● Task prompt
Repeat exactly, and only, the lines below starting at the line that contains "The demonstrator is" and ending at the line that contains "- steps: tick", inclusive of both.

● Supplied material
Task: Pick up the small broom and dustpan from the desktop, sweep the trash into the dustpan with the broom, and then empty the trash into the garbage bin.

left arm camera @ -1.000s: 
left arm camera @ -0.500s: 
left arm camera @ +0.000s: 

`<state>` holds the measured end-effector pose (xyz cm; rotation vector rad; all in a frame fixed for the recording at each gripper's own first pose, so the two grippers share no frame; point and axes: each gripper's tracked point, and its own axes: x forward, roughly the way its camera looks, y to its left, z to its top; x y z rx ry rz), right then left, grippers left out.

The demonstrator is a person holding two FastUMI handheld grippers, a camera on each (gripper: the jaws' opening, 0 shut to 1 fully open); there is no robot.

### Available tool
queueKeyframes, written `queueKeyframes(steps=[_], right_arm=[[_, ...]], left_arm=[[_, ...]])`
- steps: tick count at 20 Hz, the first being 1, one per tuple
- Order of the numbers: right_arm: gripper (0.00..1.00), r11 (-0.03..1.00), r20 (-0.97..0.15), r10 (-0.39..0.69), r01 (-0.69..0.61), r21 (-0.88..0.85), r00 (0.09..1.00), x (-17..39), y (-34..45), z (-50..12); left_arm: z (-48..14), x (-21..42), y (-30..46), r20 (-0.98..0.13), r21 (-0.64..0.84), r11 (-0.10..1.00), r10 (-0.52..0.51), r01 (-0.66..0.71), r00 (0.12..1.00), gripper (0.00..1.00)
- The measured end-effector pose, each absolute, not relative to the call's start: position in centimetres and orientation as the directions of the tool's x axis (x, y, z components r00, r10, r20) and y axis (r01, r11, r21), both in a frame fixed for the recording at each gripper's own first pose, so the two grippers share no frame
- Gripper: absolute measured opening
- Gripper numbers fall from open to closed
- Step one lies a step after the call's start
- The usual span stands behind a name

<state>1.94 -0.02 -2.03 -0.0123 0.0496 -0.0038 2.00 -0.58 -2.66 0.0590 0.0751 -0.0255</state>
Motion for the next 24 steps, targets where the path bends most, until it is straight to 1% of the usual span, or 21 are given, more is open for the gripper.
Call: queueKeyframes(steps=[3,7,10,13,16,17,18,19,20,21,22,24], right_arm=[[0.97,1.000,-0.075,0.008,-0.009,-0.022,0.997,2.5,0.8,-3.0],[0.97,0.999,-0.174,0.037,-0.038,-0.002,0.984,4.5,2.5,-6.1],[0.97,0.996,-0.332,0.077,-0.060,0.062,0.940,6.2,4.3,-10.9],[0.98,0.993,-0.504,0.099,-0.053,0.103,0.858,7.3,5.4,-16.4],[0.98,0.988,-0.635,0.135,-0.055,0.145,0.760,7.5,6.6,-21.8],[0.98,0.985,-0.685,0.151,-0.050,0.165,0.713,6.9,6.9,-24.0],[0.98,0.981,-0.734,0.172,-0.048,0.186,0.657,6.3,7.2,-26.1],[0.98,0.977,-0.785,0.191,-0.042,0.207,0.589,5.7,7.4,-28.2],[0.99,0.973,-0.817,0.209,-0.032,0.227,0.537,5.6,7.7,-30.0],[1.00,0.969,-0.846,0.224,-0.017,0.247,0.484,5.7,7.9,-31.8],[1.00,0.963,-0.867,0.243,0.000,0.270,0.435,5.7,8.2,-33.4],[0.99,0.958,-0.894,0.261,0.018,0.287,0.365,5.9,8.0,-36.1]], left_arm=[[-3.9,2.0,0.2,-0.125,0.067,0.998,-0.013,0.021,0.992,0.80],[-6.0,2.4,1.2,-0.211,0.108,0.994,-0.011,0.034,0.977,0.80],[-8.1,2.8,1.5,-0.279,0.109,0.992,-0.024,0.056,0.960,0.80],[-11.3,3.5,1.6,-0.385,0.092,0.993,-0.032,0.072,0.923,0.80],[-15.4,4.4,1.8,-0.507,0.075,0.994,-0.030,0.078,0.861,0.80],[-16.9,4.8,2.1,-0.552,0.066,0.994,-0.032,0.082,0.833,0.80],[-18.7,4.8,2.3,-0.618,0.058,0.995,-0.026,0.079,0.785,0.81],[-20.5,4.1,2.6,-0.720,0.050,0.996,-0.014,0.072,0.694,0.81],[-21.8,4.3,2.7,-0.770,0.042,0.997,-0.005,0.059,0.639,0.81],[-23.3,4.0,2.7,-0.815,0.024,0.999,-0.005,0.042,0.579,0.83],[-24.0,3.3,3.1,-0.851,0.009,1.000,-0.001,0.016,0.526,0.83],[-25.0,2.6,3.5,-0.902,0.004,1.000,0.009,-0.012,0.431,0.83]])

● Written solution
The demonstrator is a person holding two FastUMI handheld grippers, a camera on each (gripper: the jaws' opening, 0 shut to 1 fully open); there is no robot.

### Available tool
queueKeyframes, written `queueKeyframes(steps=[_], right_arm=[[_, ...]], left_arm=[[_, ...]])`
- steps: tick count at 20 Hz, the first being 1, one per tuple

No further output is expected for this exercise.